• WHAT THE EXERCISE ASKS
Only the pictures should be dropped; every line of the data must come back exactly as written.

• GIVEN MATERIAL
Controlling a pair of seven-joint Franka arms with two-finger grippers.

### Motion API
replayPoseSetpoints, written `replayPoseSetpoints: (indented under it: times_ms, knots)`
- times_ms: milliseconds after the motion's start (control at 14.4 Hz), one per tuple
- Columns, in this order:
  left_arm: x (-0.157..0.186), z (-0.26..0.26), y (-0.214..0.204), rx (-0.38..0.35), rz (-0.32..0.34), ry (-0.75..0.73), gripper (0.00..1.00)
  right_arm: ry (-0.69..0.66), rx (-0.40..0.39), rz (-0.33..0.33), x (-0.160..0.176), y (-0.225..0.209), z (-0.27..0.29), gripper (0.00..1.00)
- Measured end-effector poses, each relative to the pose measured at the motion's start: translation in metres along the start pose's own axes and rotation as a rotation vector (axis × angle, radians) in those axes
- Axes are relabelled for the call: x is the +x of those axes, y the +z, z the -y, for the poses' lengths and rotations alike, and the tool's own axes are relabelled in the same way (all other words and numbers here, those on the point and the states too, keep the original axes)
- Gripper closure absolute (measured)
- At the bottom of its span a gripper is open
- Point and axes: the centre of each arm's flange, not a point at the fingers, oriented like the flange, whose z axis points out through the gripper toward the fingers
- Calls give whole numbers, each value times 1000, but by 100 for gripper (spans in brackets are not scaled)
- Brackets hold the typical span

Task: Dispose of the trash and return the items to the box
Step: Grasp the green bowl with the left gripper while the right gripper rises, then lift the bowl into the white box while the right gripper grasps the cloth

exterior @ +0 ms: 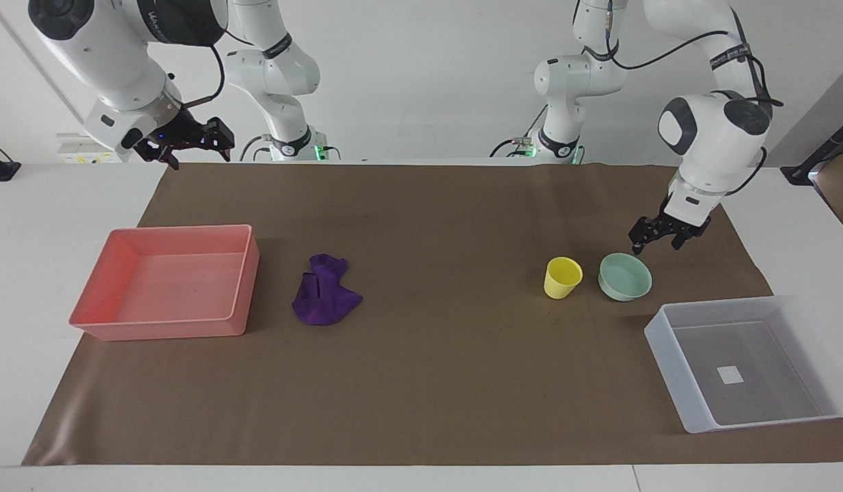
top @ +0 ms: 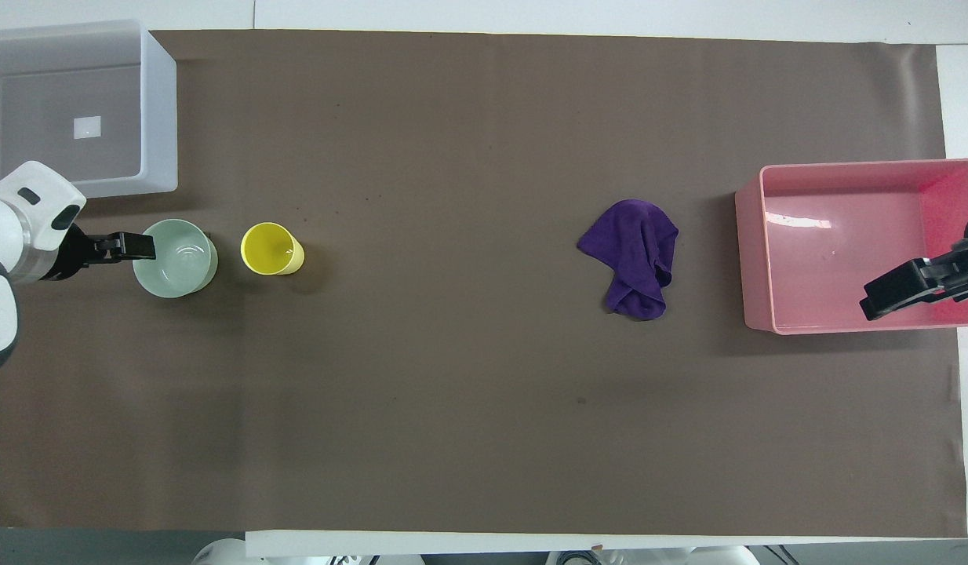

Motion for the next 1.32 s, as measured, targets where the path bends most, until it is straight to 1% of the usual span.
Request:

• TASK RESPONSE
Controlling a pair of seven-joint Franka arms with two-finger grippers.

### Motion API
replayPoseSetpoints, written `replayPoseSetpoints: (indented under it: times_ms, knots)`
- times_ms: milliseconds after the motion's start (control at 14.4 Hz), one per tuple
- Columns, in this order:
  left_arm: x (-0.157..0.186), z (-0.26..0.26), y (-0.214..0.204), rx (-0.38..0.35), rz (-0.32..0.34), ry (-0.75..0.73), gripper (0.00..1.00)
  right_arm: ry (-0.69..0.66), rx (-0.40..0.39), rz (-0.33..0.33), x (-0.160..0.176), y (-0.225..0.209), z (-0.27..0.29), gripper (0.00..1.00)
- Measured end-effector poses, each relative to the pose measured at the motion's start: translation in metres along the start pose's own axes and rotation as a rotation vector (axis × angle, radians) in those axes
- Axes are relabelled for the call: x is the +x of those axes, y the +z, z the -y, for the poses' lengths and rotations alike, and the tool's own axes are relabelled in the same way (all other words and numbers here, those on the point and the states too, keep the original axes)
- Gripper closure absolute (measured)
- At the bottom of its span a gripper is open
- Point and axes: the centre of each arm's flange, not a point at the fingers, oriented like the flange, whose z axis points out through the gripper toward the fingers
- Calls give whole numbers, each value times 1000, but by 100 for gripper (spans in brackets are not scaled)
- Brackets hold the typical span

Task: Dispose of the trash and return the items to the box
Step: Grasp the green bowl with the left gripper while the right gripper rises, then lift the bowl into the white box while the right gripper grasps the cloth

exterior @ +0 ms: 
top @ +0 ms: 

Motion for the next 1.32 s, as measured, targets where the path bends most, until it is straight to 1% of the usual span.
Request:

The response to this exercise is now complete.